It is widely known that the discovery, development, and commercialization of new classes of drugs can take 10-15 years and greater than $5 billion in R&D investment only to see less than 5% of the drugs make it to market.
AstraZeneca is a global, innovation-driven biopharmaceutical business that focuses on the discovery, development, and commercialization of prescription medicines for some of the world’s most serious diseases. Our scientists have been able to improve our success rate over the past 5 years by moving to a data-driven approach (the “5R”) to help develop better drugs faster, choose the right treatment for a patient and run safer clinical trials.

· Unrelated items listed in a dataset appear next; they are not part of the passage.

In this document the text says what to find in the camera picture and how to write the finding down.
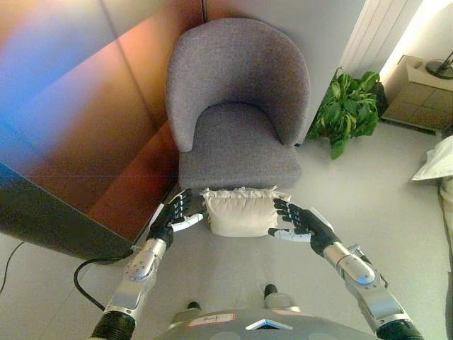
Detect black lamp base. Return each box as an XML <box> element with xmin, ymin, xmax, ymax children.
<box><xmin>425</xmin><ymin>49</ymin><xmax>453</xmax><ymax>79</ymax></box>

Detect beige nightstand with drawers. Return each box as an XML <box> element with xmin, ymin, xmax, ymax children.
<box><xmin>380</xmin><ymin>55</ymin><xmax>453</xmax><ymax>135</ymax></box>

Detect grey fabric armchair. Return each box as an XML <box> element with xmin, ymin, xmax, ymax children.
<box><xmin>165</xmin><ymin>18</ymin><xmax>312</xmax><ymax>191</ymax></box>

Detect robot leg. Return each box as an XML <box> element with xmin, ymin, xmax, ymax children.
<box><xmin>168</xmin><ymin>300</ymin><xmax>201</xmax><ymax>330</ymax></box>
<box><xmin>261</xmin><ymin>283</ymin><xmax>302</xmax><ymax>316</ymax></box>

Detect white curtain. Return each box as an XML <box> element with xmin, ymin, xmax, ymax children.
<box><xmin>339</xmin><ymin>0</ymin><xmax>424</xmax><ymax>77</ymax></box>

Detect black power cable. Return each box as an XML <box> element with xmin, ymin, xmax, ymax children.
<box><xmin>73</xmin><ymin>251</ymin><xmax>132</xmax><ymax>312</ymax></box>

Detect cream ruffled pillow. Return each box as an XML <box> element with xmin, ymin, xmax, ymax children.
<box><xmin>200</xmin><ymin>183</ymin><xmax>293</xmax><ymax>238</ymax></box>

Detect green potted plant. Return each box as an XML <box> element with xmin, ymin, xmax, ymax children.
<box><xmin>306</xmin><ymin>67</ymin><xmax>389</xmax><ymax>161</ymax></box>

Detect left robot leg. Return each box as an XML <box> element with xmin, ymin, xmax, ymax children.
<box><xmin>168</xmin><ymin>300</ymin><xmax>201</xmax><ymax>330</ymax></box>

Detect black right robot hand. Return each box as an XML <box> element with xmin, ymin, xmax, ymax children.
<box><xmin>267</xmin><ymin>198</ymin><xmax>343</xmax><ymax>256</ymax></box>

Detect white bed linen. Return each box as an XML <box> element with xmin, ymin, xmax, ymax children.
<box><xmin>411</xmin><ymin>134</ymin><xmax>453</xmax><ymax>213</ymax></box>

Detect thin black floor cable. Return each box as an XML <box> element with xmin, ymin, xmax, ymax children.
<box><xmin>0</xmin><ymin>240</ymin><xmax>25</xmax><ymax>295</ymax></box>

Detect right robot leg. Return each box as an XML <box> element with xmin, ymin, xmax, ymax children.
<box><xmin>261</xmin><ymin>283</ymin><xmax>302</xmax><ymax>316</ymax></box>

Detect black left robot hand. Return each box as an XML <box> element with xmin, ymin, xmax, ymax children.
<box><xmin>147</xmin><ymin>188</ymin><xmax>207</xmax><ymax>246</ymax></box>

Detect dark wooden cabinet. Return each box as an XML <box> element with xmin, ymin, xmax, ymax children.
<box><xmin>0</xmin><ymin>161</ymin><xmax>137</xmax><ymax>266</ymax></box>

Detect grey robot torso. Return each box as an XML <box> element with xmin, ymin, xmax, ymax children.
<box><xmin>151</xmin><ymin>307</ymin><xmax>376</xmax><ymax>340</ymax></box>

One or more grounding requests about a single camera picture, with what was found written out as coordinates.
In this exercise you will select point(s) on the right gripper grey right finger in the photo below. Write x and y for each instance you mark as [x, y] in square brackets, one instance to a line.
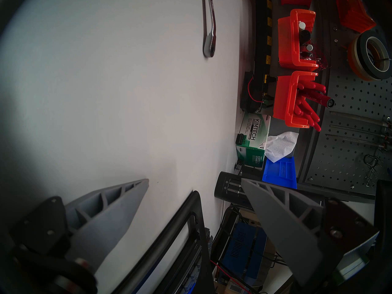
[284, 223]

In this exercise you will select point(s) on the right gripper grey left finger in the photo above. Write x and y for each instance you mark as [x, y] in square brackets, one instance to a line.
[101, 216]

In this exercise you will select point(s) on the smallest silver ratcheting wrench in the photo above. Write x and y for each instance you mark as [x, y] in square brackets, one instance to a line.
[209, 36]

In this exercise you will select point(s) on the blue metal electronics box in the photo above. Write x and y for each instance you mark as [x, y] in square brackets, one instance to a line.
[245, 250]

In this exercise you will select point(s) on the blue plastic storage bin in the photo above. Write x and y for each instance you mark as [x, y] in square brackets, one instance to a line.
[280, 172]

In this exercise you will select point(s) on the white tissue sheet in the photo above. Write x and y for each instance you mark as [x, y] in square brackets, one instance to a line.
[280, 145]

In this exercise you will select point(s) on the grey perforated tool pegboard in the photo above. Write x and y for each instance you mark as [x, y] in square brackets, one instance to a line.
[346, 161]

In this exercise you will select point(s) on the green white Kimtech tissue box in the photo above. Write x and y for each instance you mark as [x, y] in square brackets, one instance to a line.
[255, 134]

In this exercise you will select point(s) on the metal carabiner hooks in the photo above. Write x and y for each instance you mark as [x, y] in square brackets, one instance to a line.
[372, 167]

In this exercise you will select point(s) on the red cylinder tool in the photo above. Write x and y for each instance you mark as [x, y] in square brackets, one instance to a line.
[315, 97]

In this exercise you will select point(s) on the orange and black tape roll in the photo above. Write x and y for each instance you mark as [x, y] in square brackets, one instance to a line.
[367, 56]

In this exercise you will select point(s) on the black and white bottles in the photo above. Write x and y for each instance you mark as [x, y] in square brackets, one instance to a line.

However, our scientists are still unable to make these decisions with all of the available scientific information at their fingertips. Data is sparse across our company as well as external public databases, every new technology requires a different data processing pipeline and new data comes at an increasing pace. It is often repeated that a new scientific paper appears every 30 seconds, which makes it impossible for any individual expert to keep up-to-date with the pace of scientific discovery.
To help our scientists integrate all of this information and make targeted decisions, we have used Spark on Azure Databricks to build a knowledge graph of biological insights and facts. The graph powers a recommendation system which enables any AZ scientist to generate novel target hypotheses, for any disease, leveraging all of our data.
In this talk, I will describe the applications of our knowledge graph and focus on the Spark pipelines we built to quickly assemble and create projections of the graph from 100s of sources. I will also describe the NLP pipelines we have built – leveraging spacy, bioBERT or snorkel – to reliably extract meaningful relations between entities and add them to our knowledge graph.